EXERCISE GOAL:
Which lines in the listing below contain "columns"? Copy each of them.

COLLECTED DATA:
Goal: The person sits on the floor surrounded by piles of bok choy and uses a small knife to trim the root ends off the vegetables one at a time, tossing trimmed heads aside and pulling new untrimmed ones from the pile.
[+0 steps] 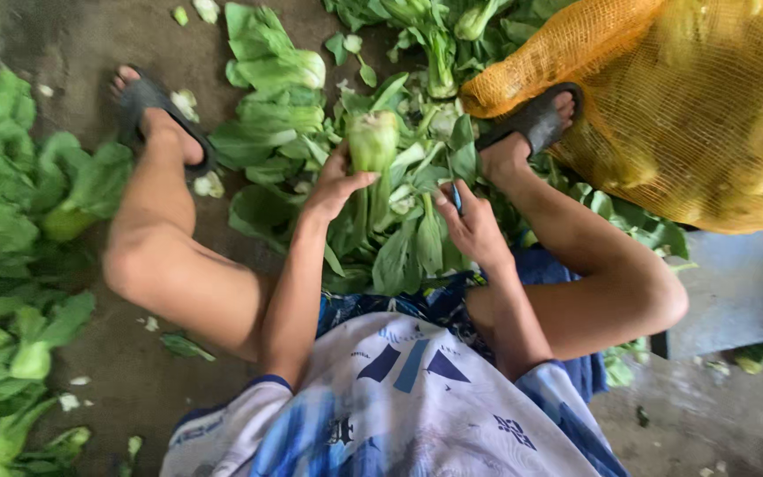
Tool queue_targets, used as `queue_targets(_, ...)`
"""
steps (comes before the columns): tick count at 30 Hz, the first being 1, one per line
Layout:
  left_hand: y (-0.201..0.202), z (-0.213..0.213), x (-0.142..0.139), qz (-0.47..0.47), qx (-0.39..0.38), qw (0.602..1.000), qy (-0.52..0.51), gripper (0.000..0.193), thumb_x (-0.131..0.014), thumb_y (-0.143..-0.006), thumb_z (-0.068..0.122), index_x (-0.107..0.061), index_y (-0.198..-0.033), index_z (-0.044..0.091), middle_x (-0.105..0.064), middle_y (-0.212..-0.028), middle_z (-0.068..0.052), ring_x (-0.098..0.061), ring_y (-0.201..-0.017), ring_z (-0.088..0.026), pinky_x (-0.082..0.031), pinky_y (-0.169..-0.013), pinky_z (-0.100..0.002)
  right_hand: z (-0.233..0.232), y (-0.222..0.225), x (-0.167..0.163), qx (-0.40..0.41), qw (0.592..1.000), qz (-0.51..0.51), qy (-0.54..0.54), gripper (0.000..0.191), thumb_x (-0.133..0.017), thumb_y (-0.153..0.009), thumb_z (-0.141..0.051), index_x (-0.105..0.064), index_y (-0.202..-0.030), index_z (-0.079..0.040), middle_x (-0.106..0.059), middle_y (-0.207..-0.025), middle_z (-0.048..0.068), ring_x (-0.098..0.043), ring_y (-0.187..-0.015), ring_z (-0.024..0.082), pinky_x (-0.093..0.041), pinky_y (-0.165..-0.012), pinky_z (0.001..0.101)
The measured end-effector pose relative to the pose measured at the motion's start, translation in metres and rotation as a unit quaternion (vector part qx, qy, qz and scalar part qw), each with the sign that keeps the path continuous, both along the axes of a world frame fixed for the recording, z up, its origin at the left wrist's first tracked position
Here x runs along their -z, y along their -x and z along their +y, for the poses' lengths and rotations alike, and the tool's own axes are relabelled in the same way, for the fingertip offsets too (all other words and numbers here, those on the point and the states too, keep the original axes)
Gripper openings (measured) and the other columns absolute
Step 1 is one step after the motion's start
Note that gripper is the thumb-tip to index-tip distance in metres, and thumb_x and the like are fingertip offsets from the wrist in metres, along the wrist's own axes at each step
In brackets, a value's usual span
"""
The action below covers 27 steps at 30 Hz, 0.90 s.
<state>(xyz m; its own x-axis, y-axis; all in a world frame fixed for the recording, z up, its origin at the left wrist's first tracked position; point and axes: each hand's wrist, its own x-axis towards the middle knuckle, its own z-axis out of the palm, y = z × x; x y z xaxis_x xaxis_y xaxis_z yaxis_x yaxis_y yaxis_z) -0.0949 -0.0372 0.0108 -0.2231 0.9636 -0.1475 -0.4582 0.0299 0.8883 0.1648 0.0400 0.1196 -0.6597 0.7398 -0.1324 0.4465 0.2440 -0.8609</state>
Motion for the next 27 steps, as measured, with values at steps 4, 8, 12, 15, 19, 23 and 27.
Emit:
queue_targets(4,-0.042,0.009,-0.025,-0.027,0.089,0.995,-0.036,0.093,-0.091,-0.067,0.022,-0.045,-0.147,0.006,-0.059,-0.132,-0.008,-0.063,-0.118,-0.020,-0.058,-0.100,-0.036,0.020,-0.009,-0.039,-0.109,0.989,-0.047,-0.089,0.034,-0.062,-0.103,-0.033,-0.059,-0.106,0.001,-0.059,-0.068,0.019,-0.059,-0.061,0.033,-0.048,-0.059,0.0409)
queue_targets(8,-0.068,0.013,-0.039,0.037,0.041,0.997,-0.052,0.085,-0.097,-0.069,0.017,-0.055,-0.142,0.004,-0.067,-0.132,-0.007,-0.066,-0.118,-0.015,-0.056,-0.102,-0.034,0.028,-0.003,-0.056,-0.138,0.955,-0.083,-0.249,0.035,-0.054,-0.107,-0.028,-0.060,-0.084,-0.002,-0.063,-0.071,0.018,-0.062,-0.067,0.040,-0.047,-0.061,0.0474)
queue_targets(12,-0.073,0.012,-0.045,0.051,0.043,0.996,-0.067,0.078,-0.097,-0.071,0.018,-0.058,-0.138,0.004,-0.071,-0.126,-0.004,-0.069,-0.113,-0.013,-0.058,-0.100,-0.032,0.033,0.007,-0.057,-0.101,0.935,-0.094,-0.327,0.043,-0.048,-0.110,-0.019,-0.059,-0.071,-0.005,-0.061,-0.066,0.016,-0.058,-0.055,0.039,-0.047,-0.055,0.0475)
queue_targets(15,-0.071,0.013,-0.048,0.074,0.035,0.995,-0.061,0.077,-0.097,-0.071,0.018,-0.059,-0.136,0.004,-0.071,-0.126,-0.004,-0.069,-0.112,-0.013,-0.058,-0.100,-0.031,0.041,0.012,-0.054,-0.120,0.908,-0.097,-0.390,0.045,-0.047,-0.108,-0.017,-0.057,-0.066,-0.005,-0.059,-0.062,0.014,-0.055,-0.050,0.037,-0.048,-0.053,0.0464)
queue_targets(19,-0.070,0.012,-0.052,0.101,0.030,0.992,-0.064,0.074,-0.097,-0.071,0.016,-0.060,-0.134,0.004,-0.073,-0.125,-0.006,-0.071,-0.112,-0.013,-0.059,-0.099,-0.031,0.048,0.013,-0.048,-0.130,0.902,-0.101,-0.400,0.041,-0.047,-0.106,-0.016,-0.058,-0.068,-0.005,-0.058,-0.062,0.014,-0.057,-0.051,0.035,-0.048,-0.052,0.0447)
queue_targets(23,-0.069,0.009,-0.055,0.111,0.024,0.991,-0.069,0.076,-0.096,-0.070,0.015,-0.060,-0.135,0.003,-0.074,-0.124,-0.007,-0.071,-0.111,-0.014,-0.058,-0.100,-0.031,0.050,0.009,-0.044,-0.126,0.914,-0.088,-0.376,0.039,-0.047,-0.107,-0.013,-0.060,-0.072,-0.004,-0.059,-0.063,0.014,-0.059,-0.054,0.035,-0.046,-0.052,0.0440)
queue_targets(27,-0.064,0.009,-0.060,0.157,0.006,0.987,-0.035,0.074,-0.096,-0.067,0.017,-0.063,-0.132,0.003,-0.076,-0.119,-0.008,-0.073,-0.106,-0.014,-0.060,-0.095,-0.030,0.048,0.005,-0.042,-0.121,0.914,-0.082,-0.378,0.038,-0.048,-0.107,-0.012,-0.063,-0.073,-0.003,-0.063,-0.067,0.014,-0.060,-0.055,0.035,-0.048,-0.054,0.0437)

ANSWER BOX:
steps (comes before the columns): tick count at 30 Hz, the first being 1, one per line
Gripper openings (measured) and the other columns absolute

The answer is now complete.